1º Festival de bandas Filarmónicas homenageou Joaquim Garra

Mais de duas décadas depois a Covilhã recebeu na última sexta-feira um festival de Bandas Filarmónicas. Uma iniciativa a que a Banda da Covilhã deu corpo, com o apoio da União de Freguesias da Covilhã e Canhoso que a desafiou à realização.

Num concelho com 8 filarmónicas, “esta é uma tradição que temos que retomar”, disse José Eduardo Cavaco, presidente da Banda da Covilhã. “As Bandas são os conservatórios do povo onde para além da música se aprende o companheirismo”, referiu o responsável pela organização.

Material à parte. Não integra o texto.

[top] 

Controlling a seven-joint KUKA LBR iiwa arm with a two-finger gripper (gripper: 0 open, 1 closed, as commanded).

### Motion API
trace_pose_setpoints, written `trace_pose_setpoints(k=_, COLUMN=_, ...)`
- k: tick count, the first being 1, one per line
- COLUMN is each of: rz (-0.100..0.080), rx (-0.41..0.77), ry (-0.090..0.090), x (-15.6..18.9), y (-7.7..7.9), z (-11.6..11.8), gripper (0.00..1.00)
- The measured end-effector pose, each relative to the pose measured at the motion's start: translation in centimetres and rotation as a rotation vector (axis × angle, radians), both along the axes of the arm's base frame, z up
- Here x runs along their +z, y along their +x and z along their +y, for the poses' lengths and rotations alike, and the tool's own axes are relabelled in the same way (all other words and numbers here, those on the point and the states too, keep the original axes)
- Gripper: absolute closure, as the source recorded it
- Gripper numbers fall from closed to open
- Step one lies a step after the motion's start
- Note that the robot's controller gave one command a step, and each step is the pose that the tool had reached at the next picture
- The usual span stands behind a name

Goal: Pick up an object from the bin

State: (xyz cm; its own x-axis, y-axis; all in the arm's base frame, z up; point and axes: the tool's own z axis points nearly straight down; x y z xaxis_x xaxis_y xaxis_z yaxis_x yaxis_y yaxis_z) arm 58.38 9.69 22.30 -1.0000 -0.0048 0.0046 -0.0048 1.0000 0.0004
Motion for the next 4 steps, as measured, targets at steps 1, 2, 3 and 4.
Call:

No dia em que se comemorava a Implantação da República, 150 músicos das 4 bandas participantes tocaram em conjunto o Hino Nacional, na Praça do Município e a marcha “Maria Adelaide”, da autoria de Joaquim Garra, que foi o homenageado da tarde.

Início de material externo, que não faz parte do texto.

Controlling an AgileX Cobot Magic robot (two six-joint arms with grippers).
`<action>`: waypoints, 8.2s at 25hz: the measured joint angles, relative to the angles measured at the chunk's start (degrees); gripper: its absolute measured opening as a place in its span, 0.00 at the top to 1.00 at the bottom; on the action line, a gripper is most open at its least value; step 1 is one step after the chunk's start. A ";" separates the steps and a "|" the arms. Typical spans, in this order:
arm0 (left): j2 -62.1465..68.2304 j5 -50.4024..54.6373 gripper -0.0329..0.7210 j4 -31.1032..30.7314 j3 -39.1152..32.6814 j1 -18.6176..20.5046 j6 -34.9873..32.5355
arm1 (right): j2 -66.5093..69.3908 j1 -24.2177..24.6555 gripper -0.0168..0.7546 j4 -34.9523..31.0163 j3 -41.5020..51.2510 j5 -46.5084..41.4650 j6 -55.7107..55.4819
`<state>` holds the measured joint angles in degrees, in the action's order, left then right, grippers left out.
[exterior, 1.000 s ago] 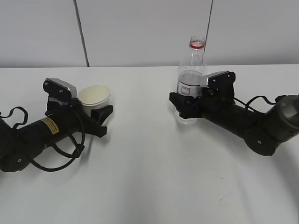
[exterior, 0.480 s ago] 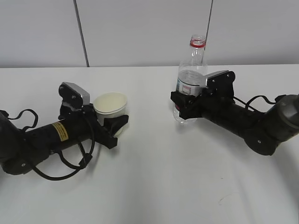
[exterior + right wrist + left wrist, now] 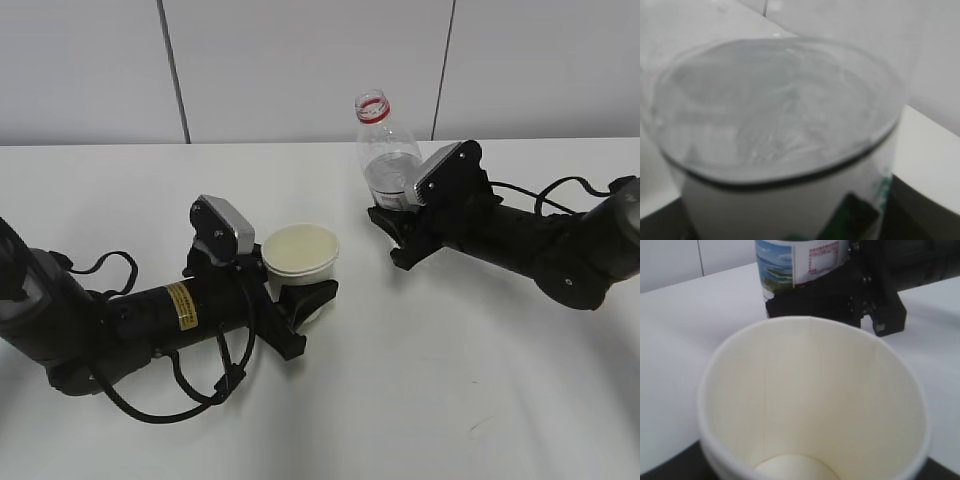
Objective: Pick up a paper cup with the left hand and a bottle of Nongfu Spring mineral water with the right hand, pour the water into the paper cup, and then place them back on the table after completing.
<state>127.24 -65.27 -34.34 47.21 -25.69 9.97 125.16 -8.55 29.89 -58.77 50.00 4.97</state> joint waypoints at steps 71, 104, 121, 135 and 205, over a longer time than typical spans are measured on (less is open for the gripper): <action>0.00 0.00 0.42 6.41 0.00 -4.55 0.05 | -2.19 0.00 0.38 -10.55 0.09 4.07 68.34; 0.00 0.21 0.42 5.72 0.00 -4.55 0.05 | -2.19 0.00 0.38 -12.61 0.09 7.62 75.58; 0.00 0.24 0.42 5.68 0.00 -4.55 0.05 | -2.23 0.00 0.38 -13.63 0.09 8.85 76.88; 0.00 0.49 0.42 5.98 -0.02 -4.55 0.05 | -2.32 0.00 0.38 -13.63 0.09 9.33 76.88; 0.00 0.66 0.42 22.49 -0.02 3.83 -0.13 | -2.51 0.00 0.38 -19.81 7.45 9.48 -4.97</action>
<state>127.24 -64.61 -11.85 47.19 -21.87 9.84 122.65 -8.55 10.07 -51.32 59.48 0.00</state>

Com 85 anos, Joaquim Garra é músico, compositor e diretor da coletividade, a Banda da Covilhã considera-o “um exemplo para todos”

Joaquim Garra dedicou a homenagem “aos jovens das 4 bandas participantes neste encontro”, a quem aconselhou “dedicação e organização, para haver tempo para tudo”.

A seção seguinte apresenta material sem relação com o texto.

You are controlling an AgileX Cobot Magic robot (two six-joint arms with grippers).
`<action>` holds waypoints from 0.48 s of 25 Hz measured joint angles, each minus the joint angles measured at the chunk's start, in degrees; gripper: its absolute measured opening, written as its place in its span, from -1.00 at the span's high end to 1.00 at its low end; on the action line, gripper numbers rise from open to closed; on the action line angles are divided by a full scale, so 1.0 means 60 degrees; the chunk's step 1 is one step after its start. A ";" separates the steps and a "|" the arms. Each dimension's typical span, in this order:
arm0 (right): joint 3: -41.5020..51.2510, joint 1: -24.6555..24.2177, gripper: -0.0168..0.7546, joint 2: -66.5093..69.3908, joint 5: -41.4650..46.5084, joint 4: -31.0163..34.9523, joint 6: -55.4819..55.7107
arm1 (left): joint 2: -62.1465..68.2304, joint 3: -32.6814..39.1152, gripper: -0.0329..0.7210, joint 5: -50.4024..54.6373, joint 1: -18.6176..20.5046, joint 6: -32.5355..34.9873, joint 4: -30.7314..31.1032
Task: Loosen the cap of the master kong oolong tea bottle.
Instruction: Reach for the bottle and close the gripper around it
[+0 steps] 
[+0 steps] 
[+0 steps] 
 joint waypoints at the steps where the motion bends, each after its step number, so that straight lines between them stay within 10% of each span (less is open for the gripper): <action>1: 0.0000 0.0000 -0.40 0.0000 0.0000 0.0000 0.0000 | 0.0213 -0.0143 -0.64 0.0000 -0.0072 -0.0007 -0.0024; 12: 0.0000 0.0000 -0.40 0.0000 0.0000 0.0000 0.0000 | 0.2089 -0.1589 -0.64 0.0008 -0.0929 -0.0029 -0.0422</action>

A festa da filarmonia foi enaltecida por Regina Gouveia, Vereadora da Cultura na CMC. Para a responsável “uma Filarmónica é um bom exemplo de organização humana e só posso ter orgulho nas 8 bandas que existem no concelho”.

Neste 1º Festival de Filarmónicas da Covilhã para além da banda anfitriã participaram a Banda de Aldeia Nova do Cabo, Erada e Crato.